Media Coverage

April 10, 2004
When chips are down
High oil prices, low-carb diets and the trans fat scare are taking a bite out of the snack-food industry
By
Dick Loek - Toronto Star

It isn't easy being in the potato chip business these days.

Just ask Gerald Schmalz, chairman and chief executive officer of Humpty Dumpty Snack Foods Inc., a regional player in Canada's nearly $1 billion a year salty-snack market.

He has to deal with the usual headaches. The price of frying oil is at a 16-year-high. The plunging U.S. dollar is eating into profits. And his biggest competitor, Frito Lay Canada Co., belongs to a U.S. multinational with marketing muscle he can only dream about.

But on top of that, he's in the food-processing business, an industry that finds itself in the eye of a growing storm of consumer and health controversies, from rising obesity rates and low-carbohydrate diets to genetically engineered foods and trans fatty acids.

So, why is Schmalz smiling? Because his Kitchener-based company's share of the salty-snack market is on the upswing after five years of tinkering with everything from the packaging to the product.

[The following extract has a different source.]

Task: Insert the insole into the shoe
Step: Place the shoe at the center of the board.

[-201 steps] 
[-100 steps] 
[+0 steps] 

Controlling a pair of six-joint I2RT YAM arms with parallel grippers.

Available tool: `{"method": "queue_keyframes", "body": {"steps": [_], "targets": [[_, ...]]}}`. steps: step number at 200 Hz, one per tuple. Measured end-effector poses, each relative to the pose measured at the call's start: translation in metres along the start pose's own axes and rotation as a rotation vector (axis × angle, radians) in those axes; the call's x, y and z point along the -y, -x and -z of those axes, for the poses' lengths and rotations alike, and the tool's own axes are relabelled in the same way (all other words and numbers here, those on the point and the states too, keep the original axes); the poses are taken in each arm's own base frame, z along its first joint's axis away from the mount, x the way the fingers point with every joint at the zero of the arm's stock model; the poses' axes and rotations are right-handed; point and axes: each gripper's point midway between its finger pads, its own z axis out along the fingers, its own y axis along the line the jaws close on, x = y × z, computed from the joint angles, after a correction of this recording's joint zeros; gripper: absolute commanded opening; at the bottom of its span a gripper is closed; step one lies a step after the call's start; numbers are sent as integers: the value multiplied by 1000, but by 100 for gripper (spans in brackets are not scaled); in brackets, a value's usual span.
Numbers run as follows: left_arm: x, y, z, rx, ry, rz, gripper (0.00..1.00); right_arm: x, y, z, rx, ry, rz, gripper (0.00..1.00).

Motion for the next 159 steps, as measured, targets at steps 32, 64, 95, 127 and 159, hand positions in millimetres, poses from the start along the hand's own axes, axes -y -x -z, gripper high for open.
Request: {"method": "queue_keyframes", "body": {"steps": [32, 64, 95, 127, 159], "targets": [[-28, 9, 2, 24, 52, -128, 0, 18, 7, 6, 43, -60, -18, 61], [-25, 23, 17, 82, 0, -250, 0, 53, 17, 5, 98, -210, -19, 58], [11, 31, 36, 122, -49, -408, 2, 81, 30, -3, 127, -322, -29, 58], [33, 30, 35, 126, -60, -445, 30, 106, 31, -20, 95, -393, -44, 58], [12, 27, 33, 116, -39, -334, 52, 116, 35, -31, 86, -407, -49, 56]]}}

"Since we've taken these measures, our market share has skyrocketed," Schmalz says of the company's six percentage point gain over that period and last year's sales of $170 million.

Meanwhile, the salty-snack category, which includes potato chips, corn snacks, pretzels and variety mixes, is growing by 4 per cent to 6 per cent a year.

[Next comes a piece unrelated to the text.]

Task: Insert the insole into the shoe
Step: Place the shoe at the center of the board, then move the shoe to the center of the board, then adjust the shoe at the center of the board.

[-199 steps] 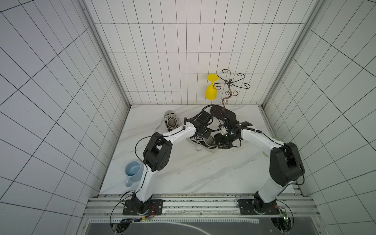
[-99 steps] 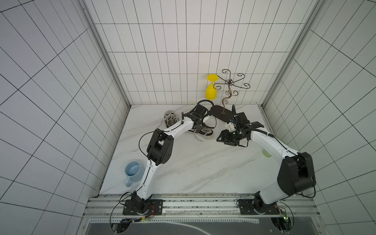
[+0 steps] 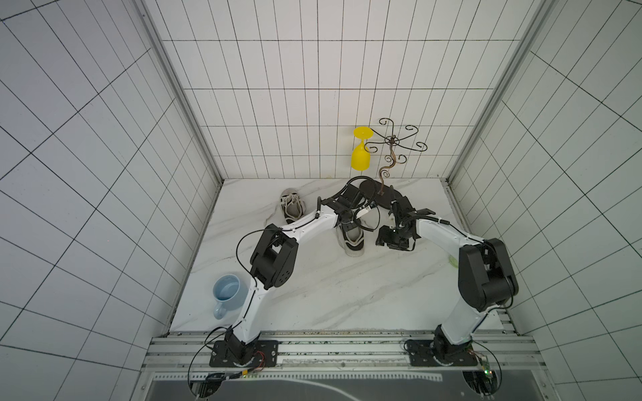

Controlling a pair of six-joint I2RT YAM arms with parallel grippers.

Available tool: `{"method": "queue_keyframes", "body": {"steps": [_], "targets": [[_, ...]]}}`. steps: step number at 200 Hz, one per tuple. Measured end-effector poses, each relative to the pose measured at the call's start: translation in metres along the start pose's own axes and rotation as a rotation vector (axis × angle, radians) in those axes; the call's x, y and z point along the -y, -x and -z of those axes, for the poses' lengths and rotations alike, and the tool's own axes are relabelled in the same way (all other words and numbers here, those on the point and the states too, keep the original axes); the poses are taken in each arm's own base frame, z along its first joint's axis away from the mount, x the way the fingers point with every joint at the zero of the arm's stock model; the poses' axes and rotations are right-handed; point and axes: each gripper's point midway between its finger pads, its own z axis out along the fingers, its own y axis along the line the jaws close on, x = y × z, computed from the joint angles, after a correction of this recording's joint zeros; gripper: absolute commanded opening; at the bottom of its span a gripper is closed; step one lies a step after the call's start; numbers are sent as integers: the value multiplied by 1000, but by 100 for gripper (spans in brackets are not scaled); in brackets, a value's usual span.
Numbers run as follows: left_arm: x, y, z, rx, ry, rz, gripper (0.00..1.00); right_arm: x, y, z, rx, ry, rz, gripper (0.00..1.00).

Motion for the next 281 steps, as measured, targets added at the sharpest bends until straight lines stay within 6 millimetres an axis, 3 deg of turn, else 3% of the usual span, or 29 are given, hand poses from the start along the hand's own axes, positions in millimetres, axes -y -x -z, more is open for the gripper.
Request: {"method": "queue_keyframes", "body": {"steps": [17, 34, 51, 70, 90, 104, 120, 140, 173, 195, 224, 236, 256, 281], "targets": [[-11, -4, 6, 16, -3, 90, 56, -2, 7, -3, 22, 11, 4, 53], [-21, -3, 25, 57, -24, 188, 56, -4, 12, -13, 27, 23, 7, 53], [-40, 6, 58, 145, -24, 314, 56, -7, 9, -29, -1, 28, 11, 53], [-82, 4, 108, 267, 34, 526, 57, -14, 10, -45, -29, 29, 25, 53], [-140, -34, 147, 337, 131, 812, 59, -37, 25, -54, 1, 61, 62, 53], [-177, -76, 152, 321, 212, 975, 59, -48, 32, -59, 11, 76, 80, 53], [-204, -133, 138, 230, 305, 1124, 58, -59, 43, -64, 27, 89, 95, 53], [-203, -191, 102, 42, 342, 1242, 58, -73, 53, -69, 36, 108, 111, 53], [-177, -250, 57, -182, 317, 1314, 55, -88, 57, -73, 42, 127, 137, 54], [-181, -278, 47, -243, 327, 1355, 53, -99, 61, -78, 48, 139, 153, 55], [-218, -304, 32, -250, 374, 1383, 53, -113, 75, -84, 79, 171, 168, 55], [-226, -312, 22, -251, 372, 1379, 53, -117, 79, -86, 90, 178, 172, 55], [-229, -313, 1, -248, 337, 1358, 54, -122, 89, -89, 111, 185, 176, 56], [-228, -300, -26, -231, 273, 1304, 52, -130, 105, -94, 145, 199, 183, 54]]}}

No single initiative can account for the company's success, Schmalz says. But a closer look at its decision to get an early jump on trans fat conerns provides an intriguing glimpse into the complexities of manufacturing something as lowly as the potato chip.

What it cost, how it went about it and whether it paid off will also be of interest to the legions of snack-food and baked-goods companies that, in recent months, have jumped on the fat bandwagon.

Schmalz credits his vice-president of marketing, Lynda Murray, with overhauling the 50-year-old brand and putting the company Schmalz bought out of bankruptcy in 1994 back on the map.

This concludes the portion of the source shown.